Love is a head trip, she tells our incel. When you work on yourself from the inside, find your authentic groove and live your life from that place, you’ll attract the right woman, the one who will love you for who you ARE, not how you LOOK. Do NOT go under the knife. I guarantee that’s not going to help you.

Then, some love for millennials who get a bad rap a lot of the time. Maybe they just have a better work-life balance. Maybe if you started going home at five occasionally, you would resent them less. After all, didn’t people fight for the eight-hour workday?

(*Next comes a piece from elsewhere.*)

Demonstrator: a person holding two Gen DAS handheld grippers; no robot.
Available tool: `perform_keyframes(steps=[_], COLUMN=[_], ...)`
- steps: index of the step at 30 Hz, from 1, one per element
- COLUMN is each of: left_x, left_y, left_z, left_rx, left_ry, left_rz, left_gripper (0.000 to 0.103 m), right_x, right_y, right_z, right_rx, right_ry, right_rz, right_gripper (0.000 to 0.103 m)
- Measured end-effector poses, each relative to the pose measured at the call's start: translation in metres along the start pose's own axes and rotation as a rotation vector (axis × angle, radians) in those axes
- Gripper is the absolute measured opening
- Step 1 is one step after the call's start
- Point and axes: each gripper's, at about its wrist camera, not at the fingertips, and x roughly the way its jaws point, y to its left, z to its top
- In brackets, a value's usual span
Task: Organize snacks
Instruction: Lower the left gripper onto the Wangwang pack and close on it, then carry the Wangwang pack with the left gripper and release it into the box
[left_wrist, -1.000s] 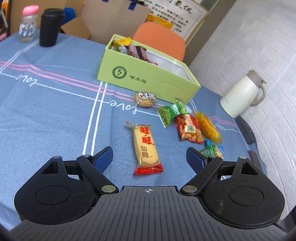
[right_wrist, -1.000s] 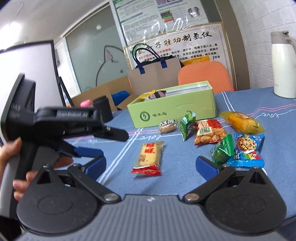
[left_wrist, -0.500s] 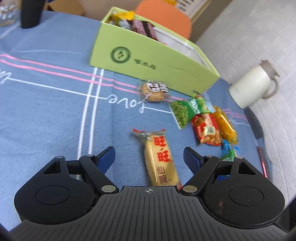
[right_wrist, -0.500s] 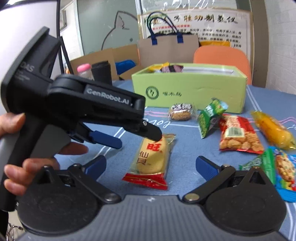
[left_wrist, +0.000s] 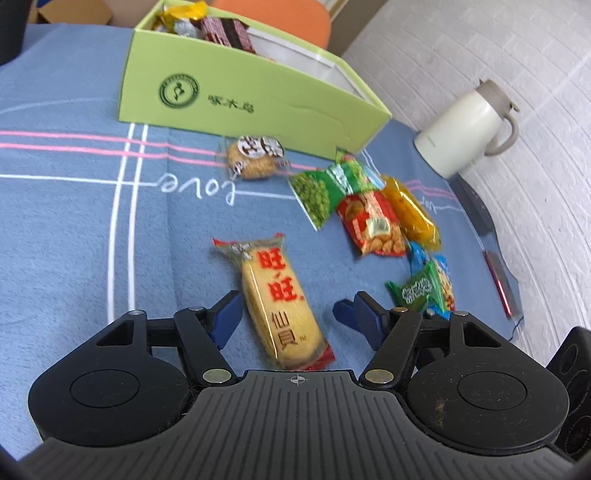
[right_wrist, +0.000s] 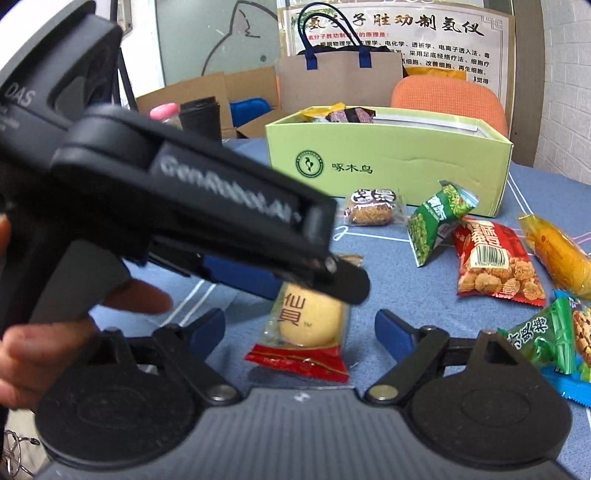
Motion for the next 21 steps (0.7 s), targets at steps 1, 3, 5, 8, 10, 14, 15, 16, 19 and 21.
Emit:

I make a few tweaks in the shared document. But mainly, I leave them as is.

“You could be Dear Birdie,” I tell her when we’re done and have sent the file off to Liz.

“No, thanks,” she says. “I don’t think I can do this every day, Wren. It’s hard. People—are in so much pain.”

“Some of them,” I say. “Yeah.”

She heaves a sigh. Then, “The mauler, as I have come to think of him, has been texting me all day.”

“We blocked him.”

I hear her open the refrigerator, rummage around. She’s only going to find lettuce, some stale pizza, a half-eaten container of Thai Amazing Chicken, which was somewhat less than amazing. There’s a cheap bottle of white that’s been in there for ages.

“I might have unblocked him?” she says.

“Jax.”

“Do you not go to the grocery store?” she asks. “Maybe—is it possible—that I overreacted. Maybe it was a misunderstanding?”

I can’t believe what I’m hearing. “Oh, my God. He ripped your dress.”

“I think—it was an accident?”

I let silence be my answer to that.

“I know,” she says after a beat. “I know. I’ll block him again. I will.”

More silence from me. Then, “You’re not thinking about seeing him again.”

“No,” she says. But she sounds wishy-washy. “No.”

I can hardly judge her. Here I am, chasing after you. A liar at least, maybe far worse. Why?

“How could I have been so wrong about someone?” she asks, echoing my own feelings. Her voice softens when she’s sad.

“Sometimes we see what we want to see,” I say.